# [Task description]
Given the listing below, output exactly the line containing "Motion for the" and every line after it through the end.

# [Collected material]

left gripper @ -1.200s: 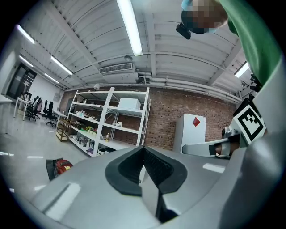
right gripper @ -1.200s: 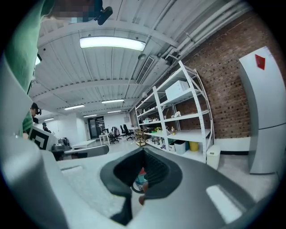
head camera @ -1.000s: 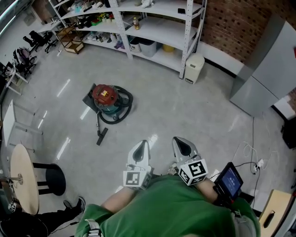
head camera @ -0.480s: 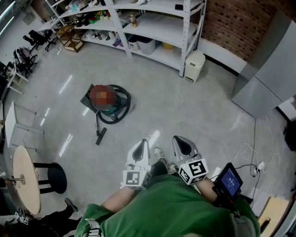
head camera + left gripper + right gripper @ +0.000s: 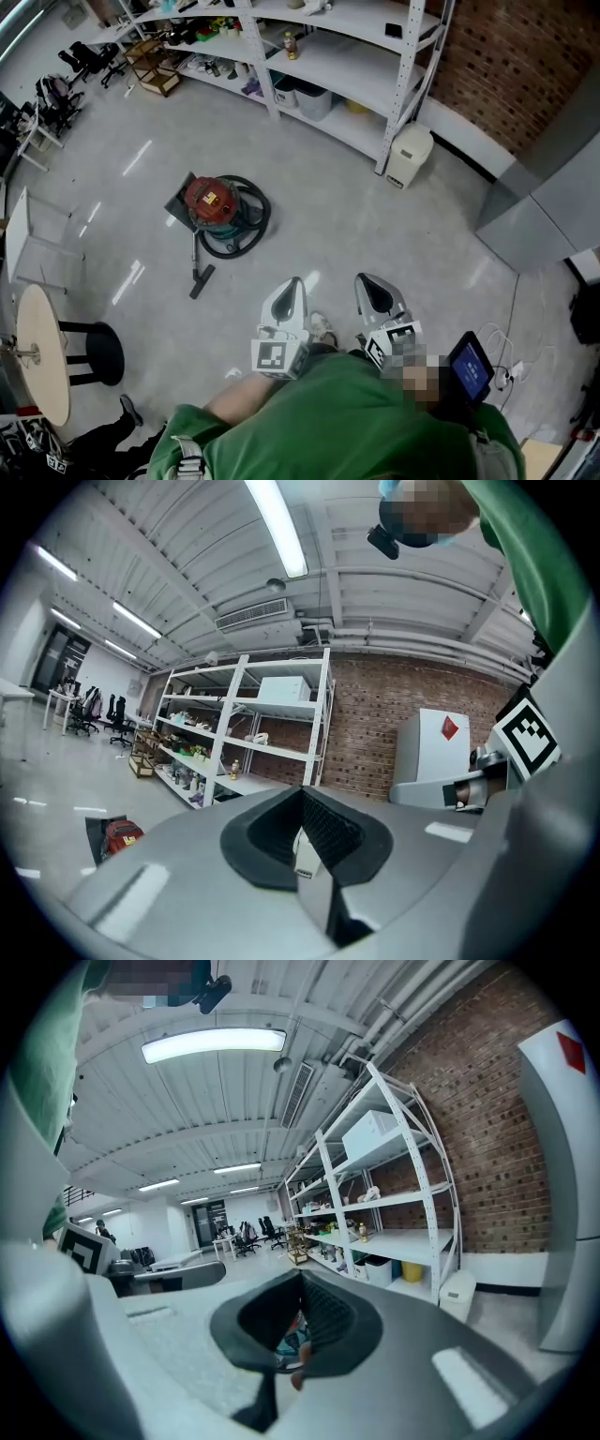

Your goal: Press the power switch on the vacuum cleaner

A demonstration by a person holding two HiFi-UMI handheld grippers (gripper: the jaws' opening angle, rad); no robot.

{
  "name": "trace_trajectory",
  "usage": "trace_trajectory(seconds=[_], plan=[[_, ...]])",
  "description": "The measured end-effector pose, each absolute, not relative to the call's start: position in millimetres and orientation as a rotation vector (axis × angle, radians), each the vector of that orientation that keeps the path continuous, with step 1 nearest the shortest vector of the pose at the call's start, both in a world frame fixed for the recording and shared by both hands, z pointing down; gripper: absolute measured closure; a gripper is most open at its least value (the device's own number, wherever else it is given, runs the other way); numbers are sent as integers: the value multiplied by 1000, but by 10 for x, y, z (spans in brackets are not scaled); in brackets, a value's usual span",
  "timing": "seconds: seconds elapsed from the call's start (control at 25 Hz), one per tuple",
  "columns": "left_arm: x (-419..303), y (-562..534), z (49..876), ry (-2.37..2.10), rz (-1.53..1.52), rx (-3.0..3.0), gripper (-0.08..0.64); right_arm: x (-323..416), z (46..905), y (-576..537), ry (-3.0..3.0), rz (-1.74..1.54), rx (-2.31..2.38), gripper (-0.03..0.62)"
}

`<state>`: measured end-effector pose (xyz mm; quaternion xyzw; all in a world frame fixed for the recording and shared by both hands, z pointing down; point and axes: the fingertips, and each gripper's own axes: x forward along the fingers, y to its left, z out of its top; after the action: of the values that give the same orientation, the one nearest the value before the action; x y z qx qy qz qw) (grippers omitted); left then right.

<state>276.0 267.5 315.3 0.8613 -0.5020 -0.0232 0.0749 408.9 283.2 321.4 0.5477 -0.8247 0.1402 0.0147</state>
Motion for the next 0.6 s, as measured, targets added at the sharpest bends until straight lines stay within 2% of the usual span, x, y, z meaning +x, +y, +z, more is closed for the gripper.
trace_trajectory(seconds=[0.6], plan=[[1961,1864,3184,-1857,-138,2342,552,3284,3226,1632,-2745,384,1325,592]])
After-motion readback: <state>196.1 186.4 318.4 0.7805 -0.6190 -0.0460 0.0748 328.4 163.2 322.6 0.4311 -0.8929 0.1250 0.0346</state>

# [Result of the exercise]
Motion for the next 0.6 s, as measured, targets added at the sharpest bends until straight lines stay within 2% of the usual span, x, y, z meaning +x, +y, +z, more is closed for the gripper.
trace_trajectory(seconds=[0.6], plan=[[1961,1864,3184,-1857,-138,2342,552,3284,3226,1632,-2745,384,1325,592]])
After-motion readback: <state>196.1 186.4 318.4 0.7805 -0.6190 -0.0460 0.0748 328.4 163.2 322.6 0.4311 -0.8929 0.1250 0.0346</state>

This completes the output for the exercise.